O movimento aumentou acima do previsto. Antes do temporal, recebíamos cerca de 10 automóveis por semana, mas, apenas nos últimos dois dias, entraram cerca de 20 veículos na oficina. Tivemos até que usar as vagas de um estacionamento para guardar os carros que ainda não foram consertados explicou.

Segundo Gonçalves, a maioria dos veículos teve as partes elétrica e mecânica afetadas, ocasionando o calço hidráulico (quando a água força a entrada através do escapamento e chega ao motor).

Quando isso acontece, a recomendação é não ligar o carro e rebocar para uma oficina, já que a água afeta vários componentes internos do motor, como pistões e cilindros, podendo provocar o travamento total explicou o especialista.

Recuperar o carro depois de uma alagamento pode custar caro. Quanto maior o problema, mais dispendioso sairá o conserto, principalmente se o motor fundir ou componentes eletrônicos forem afetados.

Pega de surpresa pelo temporal, a vendedora Márcia Gonçalves, dona de um Fiat Palio ano 2008, tentou enfrentar as ruas alagadas de Botafogo para retornar à sua casa, em Niterói.

Quando vi o temporal, ainda tentei chegar à Ponte, só que era muita água, e meu carro não resistiu. Uns rapazes me ajudaram a empurrá-lo, e tive que esperar a água baixar, no dia seguinte. Paguei R$ 200 só de reboque. Falta, agora, o orçamento da oficina lamentou.

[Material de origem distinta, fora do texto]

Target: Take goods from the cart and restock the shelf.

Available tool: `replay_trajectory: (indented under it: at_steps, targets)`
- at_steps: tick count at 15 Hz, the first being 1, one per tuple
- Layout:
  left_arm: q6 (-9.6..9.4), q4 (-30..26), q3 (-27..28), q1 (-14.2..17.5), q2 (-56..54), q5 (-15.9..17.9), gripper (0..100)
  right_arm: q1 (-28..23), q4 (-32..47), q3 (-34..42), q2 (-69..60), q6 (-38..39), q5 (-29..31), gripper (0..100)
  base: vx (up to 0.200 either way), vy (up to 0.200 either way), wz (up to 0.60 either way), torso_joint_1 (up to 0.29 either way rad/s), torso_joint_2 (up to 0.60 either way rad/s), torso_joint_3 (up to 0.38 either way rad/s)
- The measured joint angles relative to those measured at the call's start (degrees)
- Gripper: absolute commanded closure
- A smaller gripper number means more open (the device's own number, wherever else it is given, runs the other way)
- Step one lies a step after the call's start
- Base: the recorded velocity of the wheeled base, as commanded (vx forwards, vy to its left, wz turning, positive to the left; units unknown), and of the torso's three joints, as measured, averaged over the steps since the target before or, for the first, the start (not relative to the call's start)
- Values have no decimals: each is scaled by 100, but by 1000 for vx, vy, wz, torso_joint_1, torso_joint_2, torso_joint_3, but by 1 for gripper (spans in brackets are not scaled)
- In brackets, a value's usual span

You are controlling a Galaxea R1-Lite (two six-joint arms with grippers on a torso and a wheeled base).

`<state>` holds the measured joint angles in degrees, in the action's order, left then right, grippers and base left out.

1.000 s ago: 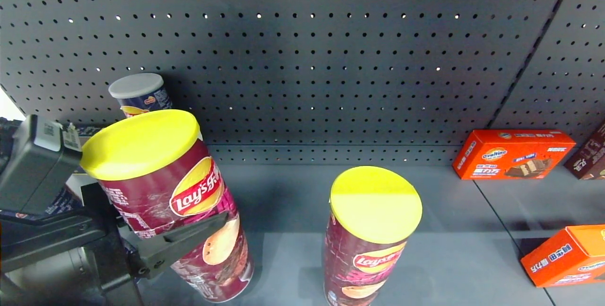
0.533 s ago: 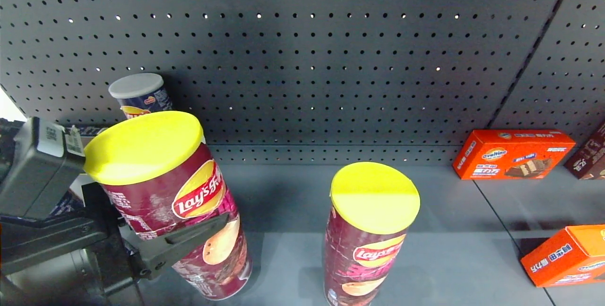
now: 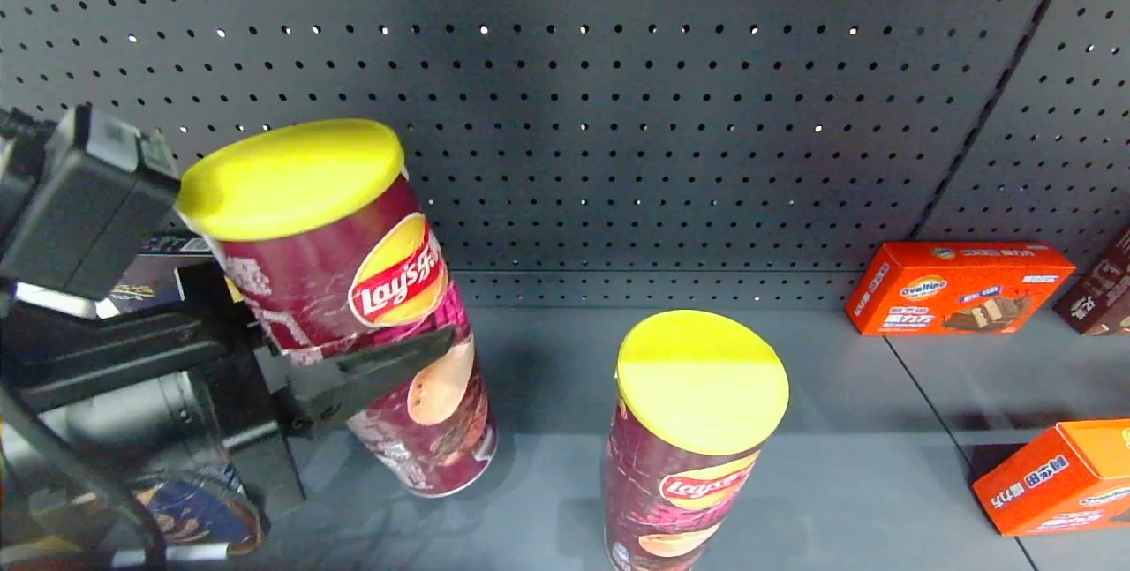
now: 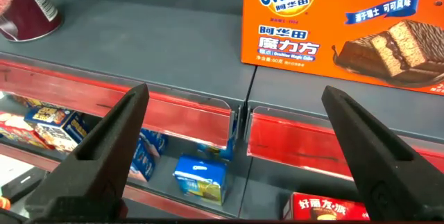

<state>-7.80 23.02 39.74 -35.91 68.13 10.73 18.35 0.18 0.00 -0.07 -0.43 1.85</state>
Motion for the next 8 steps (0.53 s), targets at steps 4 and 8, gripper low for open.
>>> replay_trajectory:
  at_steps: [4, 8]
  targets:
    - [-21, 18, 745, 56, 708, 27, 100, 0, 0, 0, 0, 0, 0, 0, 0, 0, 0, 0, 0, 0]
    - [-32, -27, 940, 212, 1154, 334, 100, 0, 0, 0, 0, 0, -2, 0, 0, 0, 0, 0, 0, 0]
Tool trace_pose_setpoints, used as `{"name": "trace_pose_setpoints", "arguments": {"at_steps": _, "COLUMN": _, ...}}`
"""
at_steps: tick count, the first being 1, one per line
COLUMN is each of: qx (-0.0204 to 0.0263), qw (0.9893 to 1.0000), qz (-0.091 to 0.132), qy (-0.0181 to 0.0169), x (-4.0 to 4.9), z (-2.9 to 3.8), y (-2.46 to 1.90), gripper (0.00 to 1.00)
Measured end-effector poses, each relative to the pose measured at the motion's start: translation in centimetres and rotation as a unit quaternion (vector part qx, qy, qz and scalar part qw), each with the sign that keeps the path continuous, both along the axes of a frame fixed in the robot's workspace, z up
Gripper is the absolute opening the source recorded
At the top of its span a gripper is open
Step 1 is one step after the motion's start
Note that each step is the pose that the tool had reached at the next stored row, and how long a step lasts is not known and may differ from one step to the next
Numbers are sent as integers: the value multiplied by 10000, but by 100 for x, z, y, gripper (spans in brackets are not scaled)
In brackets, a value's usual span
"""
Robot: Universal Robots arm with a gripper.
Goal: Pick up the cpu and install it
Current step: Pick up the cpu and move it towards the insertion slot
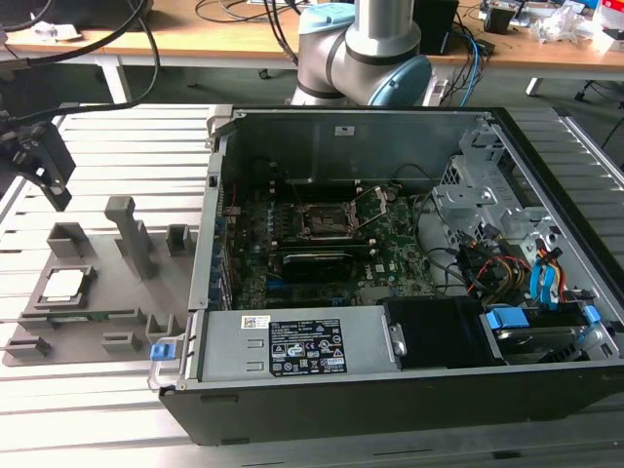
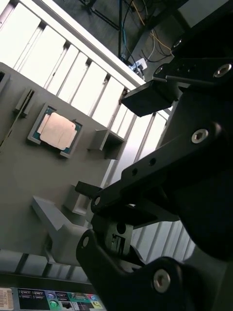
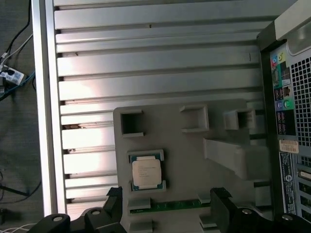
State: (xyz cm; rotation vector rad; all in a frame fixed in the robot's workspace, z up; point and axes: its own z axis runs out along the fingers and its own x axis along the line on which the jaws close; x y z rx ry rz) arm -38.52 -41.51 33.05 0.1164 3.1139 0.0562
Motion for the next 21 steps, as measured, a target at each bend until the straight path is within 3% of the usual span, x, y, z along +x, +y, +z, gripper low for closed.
{"name": "trace_pose_setpoints", "arguments": {"at_steps": 21, "qx": 0, "qw": 10000, "qz": 0, "qy": 0, "x": 0, "z": -300, "y": 0, "gripper": 81}}
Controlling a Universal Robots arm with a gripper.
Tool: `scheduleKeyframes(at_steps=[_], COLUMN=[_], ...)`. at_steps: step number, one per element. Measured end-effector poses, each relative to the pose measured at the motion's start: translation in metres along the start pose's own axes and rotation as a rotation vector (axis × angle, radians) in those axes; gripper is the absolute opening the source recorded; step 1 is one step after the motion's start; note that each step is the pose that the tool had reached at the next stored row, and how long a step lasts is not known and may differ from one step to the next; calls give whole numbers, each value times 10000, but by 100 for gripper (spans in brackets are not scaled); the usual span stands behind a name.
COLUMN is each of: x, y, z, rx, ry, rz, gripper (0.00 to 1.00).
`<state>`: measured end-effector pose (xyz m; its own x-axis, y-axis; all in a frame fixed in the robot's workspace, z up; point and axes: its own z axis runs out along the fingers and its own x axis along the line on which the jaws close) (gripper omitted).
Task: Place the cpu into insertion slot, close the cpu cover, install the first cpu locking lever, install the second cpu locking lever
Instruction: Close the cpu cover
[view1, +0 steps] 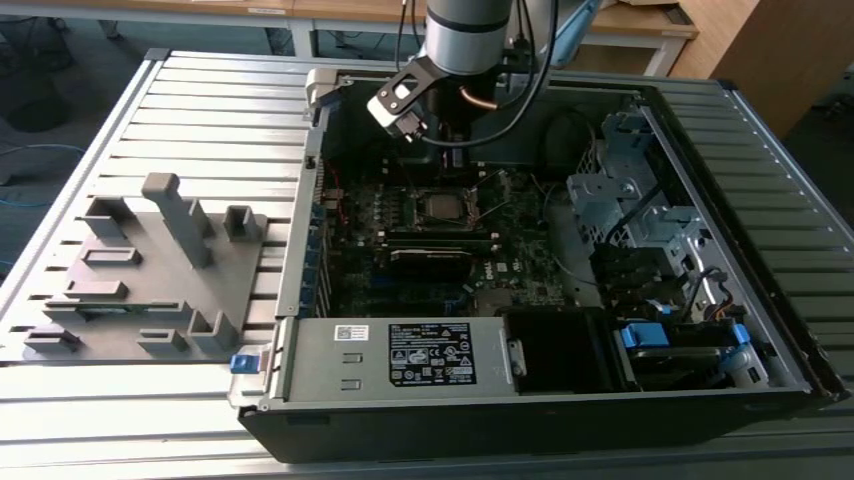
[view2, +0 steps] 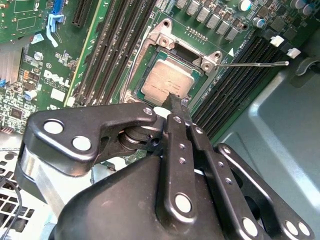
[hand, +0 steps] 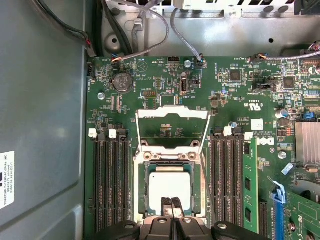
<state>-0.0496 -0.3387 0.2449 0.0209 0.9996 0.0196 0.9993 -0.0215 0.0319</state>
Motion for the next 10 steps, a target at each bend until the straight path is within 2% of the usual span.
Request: scheduleKeyframes(at_steps=[10], x=[1], y=[1], z=[-32], rx=[-1], ry=[2], rz=[0], gripper=[10])
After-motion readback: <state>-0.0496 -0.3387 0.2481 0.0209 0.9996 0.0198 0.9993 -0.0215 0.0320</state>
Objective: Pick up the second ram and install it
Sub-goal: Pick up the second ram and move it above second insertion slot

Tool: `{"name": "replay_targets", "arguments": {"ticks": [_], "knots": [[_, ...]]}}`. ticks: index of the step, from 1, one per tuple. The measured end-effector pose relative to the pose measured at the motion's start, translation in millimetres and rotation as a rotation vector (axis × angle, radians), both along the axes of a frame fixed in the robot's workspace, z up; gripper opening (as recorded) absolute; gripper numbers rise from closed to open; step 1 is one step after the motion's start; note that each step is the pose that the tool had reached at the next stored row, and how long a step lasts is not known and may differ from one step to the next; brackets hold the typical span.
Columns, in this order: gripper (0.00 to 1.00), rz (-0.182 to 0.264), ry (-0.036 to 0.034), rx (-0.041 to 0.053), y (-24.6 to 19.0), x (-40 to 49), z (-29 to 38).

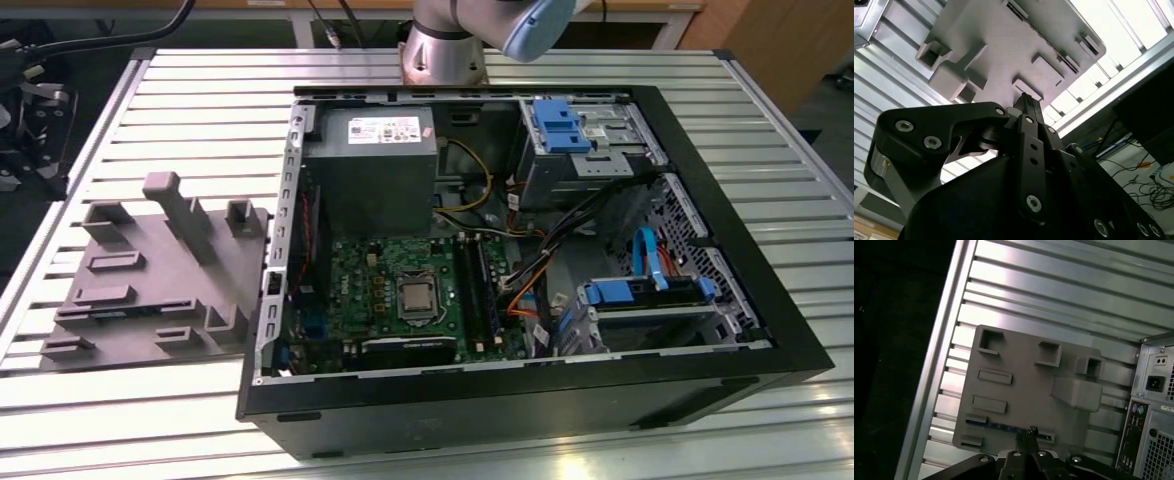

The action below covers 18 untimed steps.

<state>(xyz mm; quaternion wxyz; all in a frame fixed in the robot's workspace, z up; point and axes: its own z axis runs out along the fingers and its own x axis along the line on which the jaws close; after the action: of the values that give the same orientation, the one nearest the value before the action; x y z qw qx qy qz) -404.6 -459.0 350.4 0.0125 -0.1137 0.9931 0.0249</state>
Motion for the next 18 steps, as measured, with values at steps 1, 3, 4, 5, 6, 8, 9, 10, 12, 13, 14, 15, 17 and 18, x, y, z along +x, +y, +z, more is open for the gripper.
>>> {"name": "replay_targets", "arguments": {"ticks": [1,3,4,5,6,8,9,10,12,13,14,15,17,18], "knots": [[0.11,0.011,0.0000,0.0000,0.0,0.0,0.0],[0.11,0.034,0.0000,0.0000,0.0,0.0,0.0],[0.11,0.046,0.0000,0.0000,0.0,0.0,0.0],[0.11,0.058,0.0000,0.0000,0.0,0.0,0.0],[0.11,0.071,0.0000,0.0000,0.0,0.0,0.0],[0.11,0.095,0.0000,0.0000,0.0,0.0,0.0],[0.11,0.107,0.0000,0.0000,0.0,0.0,0.0],[0.11,0.119,0.0000,0.0000,0.0,0.0,0.0],[0.11,0.144,0.0000,0.0000,0.0,0.0,0.0],[0.11,0.204,0.0000,0.0000,0.0,0.0,0.0],[0.11,0.235,0.0000,0.0000,0.0,0.0,-0.1],[0.11,0.249,0.0000,0.0000,0.0,0.0,-0.1],[0.11,0.277,0.0001,-0.0001,0.0,0.0,-0.1],[0.11,0.290,0.0000,0.0000,0.0,0.0,-0.1]]}}
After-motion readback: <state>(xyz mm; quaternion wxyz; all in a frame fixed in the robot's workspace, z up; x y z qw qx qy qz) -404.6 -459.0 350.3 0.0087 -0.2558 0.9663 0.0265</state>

Cuidados úteis depois de enfrentar um temporal

Fazer uma revisão geral no carro após uma enchente é a decisão mais acertada por parte do motorista, mesmo aquele que não se embrenhou por ruas alagadas. Segundo o consultor técnico da Fiat, Carlos Henrique Ferreira, o correto é levar o veículo para uma oficina. Mas existem alguns cuidados que podem dar uma pista dos problemas:

A primeira providência é verificar o óleo. Pela vareta, é possível avaliar se entrou água, pela textura do lubrificante. Recomendo também observar o filtro de ar. Se estiver molhado, entrou água. Verifique ainda, velas e escapamento, pois a água pode afetar o catalizador.

Segundo o consultor, o maior risco é de a água ter entrado no motor, provocando o calço hidráulico, que pode quebrar componentes importantes, causando um prejuízo ainda maior.

Técnicos do Centro de Experimentação e Segurança Viária (Cesvi) recomendam aos motoristas um check-up não só do motor, suspensão, embreagem e freios, mas também do sistema de injeção eletrônica, além da limpeza do sistema de ventilação.